Eppure la diretta video ha in ogni caso consentito a chiunque di farsi una propria idea su quanto è accaduto, liberandoci inoltre da infiniti retroscena per ricostruirne (più o meno accuratamente) i fatti essenziali. Trasformando poi lo streaming in prassi, forse per la prima volta al mondo, i cittadini sono stati in grado di valutare da loro stessi anche l’evoluzione dei rapporti tra le forze politiche: ai due precedenti incontri, la delegazione dei Cinque Stelle aveva argomentato pacatamente la propria posizione, dando modo a Bersani prima ed Enrico Letta poi di fare altrettanto. Oggi i toni sono molto più netti di allora. Contrariamente a Letta, per esempio, Renzi non ha potuto nemmeno terminare un ragionamento (sincero o meno che fosse, come detto) sulla possibilità di trovare una qualche sintonia sui punti programmatici in comune tra le due forze politiche – che pure ci sarebbero. E del resto, dice Grillo, «non sono più democratico con una persona come te».

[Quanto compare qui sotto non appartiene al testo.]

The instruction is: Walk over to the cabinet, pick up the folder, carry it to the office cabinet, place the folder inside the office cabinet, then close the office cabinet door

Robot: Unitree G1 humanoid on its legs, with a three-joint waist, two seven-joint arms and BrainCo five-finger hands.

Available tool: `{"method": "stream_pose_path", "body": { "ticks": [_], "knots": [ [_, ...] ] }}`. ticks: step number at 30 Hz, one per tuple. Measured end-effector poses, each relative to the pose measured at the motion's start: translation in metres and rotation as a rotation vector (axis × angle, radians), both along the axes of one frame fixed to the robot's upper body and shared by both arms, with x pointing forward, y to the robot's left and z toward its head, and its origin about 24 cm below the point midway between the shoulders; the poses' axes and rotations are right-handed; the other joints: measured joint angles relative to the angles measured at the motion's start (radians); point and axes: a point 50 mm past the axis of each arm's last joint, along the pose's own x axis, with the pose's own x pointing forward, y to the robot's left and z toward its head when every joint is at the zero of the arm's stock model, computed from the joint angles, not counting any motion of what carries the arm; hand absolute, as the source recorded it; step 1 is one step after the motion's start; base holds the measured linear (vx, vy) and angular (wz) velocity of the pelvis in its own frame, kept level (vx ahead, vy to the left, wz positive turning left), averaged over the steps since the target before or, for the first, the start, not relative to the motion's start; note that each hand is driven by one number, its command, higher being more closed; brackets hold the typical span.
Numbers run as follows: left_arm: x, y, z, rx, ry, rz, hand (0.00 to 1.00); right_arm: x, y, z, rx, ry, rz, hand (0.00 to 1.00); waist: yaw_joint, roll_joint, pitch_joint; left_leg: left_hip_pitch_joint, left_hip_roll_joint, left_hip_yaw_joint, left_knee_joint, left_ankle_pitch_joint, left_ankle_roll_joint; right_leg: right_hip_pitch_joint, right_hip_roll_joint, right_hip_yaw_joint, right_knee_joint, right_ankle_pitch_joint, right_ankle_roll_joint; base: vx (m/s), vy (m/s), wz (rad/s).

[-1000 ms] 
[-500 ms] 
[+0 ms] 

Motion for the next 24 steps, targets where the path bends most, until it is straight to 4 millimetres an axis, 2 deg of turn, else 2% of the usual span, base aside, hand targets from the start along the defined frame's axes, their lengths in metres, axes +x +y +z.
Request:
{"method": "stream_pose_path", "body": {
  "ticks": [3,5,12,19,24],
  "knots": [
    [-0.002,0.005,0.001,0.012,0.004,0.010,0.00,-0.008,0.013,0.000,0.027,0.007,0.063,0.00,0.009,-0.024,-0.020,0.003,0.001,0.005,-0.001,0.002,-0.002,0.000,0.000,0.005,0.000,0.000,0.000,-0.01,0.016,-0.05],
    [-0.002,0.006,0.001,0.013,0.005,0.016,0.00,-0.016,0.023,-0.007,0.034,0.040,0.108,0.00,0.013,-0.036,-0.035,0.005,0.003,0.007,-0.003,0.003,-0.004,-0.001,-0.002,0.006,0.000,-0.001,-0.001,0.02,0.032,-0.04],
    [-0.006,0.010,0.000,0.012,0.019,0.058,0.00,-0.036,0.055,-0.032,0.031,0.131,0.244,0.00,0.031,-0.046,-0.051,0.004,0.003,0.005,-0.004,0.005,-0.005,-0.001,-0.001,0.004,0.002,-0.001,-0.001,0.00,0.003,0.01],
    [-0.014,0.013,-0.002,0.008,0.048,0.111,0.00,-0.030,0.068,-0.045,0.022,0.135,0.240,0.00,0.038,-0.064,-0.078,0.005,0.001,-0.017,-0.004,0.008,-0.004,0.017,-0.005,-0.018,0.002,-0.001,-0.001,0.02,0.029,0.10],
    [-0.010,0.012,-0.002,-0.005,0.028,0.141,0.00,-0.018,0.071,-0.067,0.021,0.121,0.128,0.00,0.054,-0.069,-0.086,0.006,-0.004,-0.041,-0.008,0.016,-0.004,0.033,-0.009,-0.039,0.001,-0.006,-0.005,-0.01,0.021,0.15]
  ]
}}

È un imbarbarimento del confronto che la tecnologia può testimoniare ma non cambiare, come troppi analisti e commentatori avevano creduto sull’onda dell’entusiasmo per la «politica 2.0». Da cui, tuttavia, non dovrebbe derivare una condanna inequivocabile del mezzo – lo streaming – quanto delle persone che lo utilizzano male. Ecco, più di ogni altra cosa il pessimo spettacolo offerto dallo streaming della consultazione tra Renzi e Grillo – a prescindere dalle singole responsabilità individuali (di Grillo, in particolare) e dal giudizio su chi ne sia uscito vincitore – ci costringe a prendere atto che l’Italia, uno dei laboratori più avanzati al mondo per la democrazia digitale, ha già sostanzialmente sterilizzato (e soprattutto a causa di chi se ne è fatto il più ardente sostenitore) uno dei modi attraverso cui potrebbe esplicarsi. Non necessariamente con frutto, ma di certo con maggiori risultati e soprattutto senza dare per l’ennesima volta l’impressione che a rimetterci siano le istituzioni stesse. E noi, tutti, con loro.